Due sole donne (Carlotta de Franceschi e Maria Pierdicchi), e pochi 'under 50', qualche nome storico (come Giovanni Bazoli) e legami sempre più forti con il potere renziano (leggi Davide Serra e Yoram Gutgeld). Ma anche outsider e nuovi 'leoni' che stanno emergendo dalle trincee anti-crisi. E' la mappa della Top 30 del potere finanziario in Italia, tracciata da GQ Italia nell'ultimo numero, in una serie di schede informative che tracciano carriere, ricchezze, connessioni, e anche qualche “segno particolare”: da chi va a messa all'alba a chi corre le maratone, da chi studiava la Teoria dei Giochi per il Pentagono a chi invariabilmente fissa la prima riunione della giornata alle 7 del mattino.

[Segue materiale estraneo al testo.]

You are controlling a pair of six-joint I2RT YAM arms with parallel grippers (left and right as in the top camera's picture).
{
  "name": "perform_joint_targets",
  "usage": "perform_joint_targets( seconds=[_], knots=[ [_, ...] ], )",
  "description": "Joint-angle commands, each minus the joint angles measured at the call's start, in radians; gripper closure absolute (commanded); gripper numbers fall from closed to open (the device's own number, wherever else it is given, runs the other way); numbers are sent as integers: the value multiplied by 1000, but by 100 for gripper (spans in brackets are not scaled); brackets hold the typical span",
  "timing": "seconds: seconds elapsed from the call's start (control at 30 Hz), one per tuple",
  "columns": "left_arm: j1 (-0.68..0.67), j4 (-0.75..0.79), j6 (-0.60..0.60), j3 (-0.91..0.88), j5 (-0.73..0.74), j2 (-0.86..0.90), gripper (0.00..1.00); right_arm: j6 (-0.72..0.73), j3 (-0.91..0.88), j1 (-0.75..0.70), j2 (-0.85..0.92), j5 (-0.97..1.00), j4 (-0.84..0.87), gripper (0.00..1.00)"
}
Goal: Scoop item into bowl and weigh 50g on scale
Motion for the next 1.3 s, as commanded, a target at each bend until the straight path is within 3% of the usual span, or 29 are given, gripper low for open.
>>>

Grande assente (ma perché gioca in un 'campionato a parte') il presidente della Banca Centrale Europea, Mario Draghi. A rappresentare l'eurotower c'e' però Lorenzo Bini Smaghi, ex membro del Comitato Esecutivo della Bce, ma che nella lista è finito perche oggi è Presidente del consiglio d'amministrazione di Société Générale, presidente di Snam e membro indipendente del consiglio di Amministrazione di Morgan Stanley International.